Data below:
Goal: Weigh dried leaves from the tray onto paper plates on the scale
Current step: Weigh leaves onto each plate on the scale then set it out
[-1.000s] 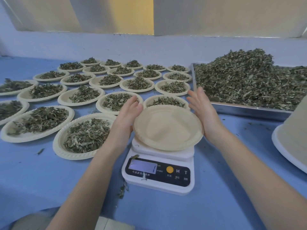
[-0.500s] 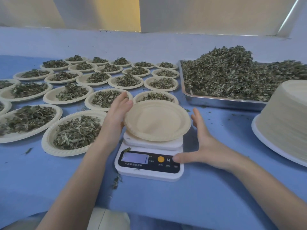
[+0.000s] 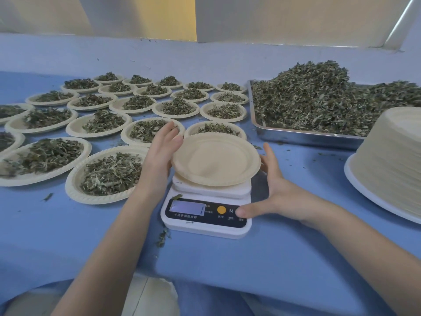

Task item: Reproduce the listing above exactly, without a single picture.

Solved exercise:
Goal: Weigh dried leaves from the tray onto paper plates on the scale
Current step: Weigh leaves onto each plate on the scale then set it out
[-1.000s] 
[-0.500s] 
[+0.000s] 

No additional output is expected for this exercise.